Praepositinus (Gilbert Prevostin of Cremona, Prevostinus Cremonensis) (c. 1135 – 1210) was an Italian scholastic philosopher and theologian. He was a liturgical commentator, and supported a res-theory of belief. He discussed intentional contexts.

== Biography ==
Praepositinus was probably born in northern Italy. Having studied under Petrus Comestor and taught at Paris, he was scholasticus of Mainz Cathedral in 1196. Returning, he was Chancellor of the University of Paris from c. 1206 to 1209. In 1209 he was replaced as chancellor by John of Chandelle; he retired to an abbey and died shortly after, in 1210.

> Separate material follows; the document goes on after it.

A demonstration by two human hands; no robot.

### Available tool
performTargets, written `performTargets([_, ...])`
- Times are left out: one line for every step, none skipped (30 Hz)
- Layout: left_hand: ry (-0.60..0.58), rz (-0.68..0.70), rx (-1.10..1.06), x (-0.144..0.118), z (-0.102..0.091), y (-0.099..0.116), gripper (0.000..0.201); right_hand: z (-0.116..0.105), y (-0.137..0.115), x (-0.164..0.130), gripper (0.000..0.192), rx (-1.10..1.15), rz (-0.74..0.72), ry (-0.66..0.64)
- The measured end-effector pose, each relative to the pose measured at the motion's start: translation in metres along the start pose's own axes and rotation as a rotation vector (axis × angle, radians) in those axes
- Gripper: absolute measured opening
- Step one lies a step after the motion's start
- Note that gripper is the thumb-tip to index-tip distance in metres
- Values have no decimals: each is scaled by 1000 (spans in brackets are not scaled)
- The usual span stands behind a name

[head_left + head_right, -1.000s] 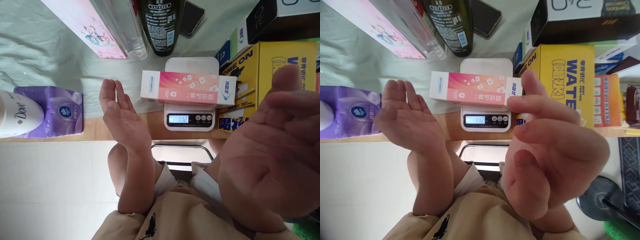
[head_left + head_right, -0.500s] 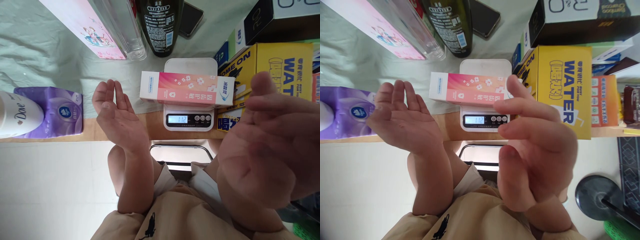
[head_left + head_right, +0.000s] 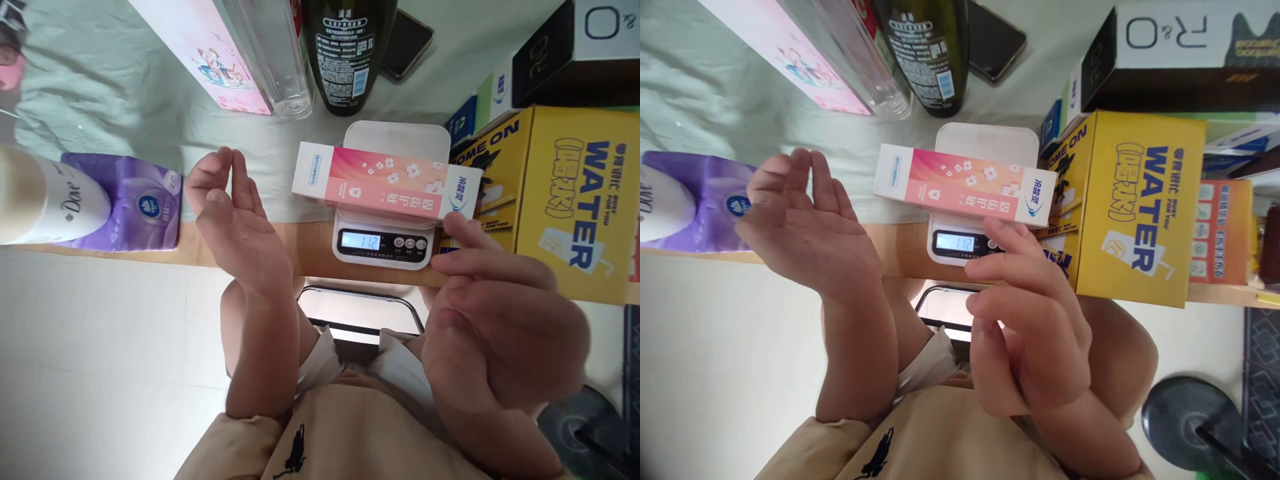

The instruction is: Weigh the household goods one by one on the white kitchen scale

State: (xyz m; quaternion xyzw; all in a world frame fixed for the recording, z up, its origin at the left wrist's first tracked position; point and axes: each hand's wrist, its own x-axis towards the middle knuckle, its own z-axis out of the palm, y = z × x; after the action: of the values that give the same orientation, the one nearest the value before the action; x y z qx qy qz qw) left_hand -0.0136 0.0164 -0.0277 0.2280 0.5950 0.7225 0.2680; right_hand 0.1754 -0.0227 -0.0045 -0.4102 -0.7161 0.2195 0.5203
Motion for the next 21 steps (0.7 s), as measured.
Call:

To him have been attributed, wrongly, a Summa de poenitentia iniungenda (unedited), Quaestiones (unedited) and a Summa contra haereticos (published by J. N. Garvin and J. A. Corbett at Notre Dame (IN), 1958). The following are authentic: a Summa theologica of which books I and IV have been published; Collecta ex distinctionibus, a work known by a manuscript in Munich, which expounds Scripture in alphabetical order of the words considered (114); a Summa super Psalterium (several manuscripts); a Tractatus de officiis which uses Jean Beleth’s Summa de ecclesiasticis officiis written between 1160 and 1164, but does not know Sicard of Cremona’s Mitrale (early 13th c.). This Tractatus inspired the Rationale of Guillaume Durand of Mende (it has been edited by J. A. Corbett, Notre Dame, 1969). More than 60 sermons are allowed to Praepositinus, only one of which has been published (J. Longère, Mélanges Dom Bascour, Louvain, 1980, p. 207-211; preached to clerics at Munich and Paris).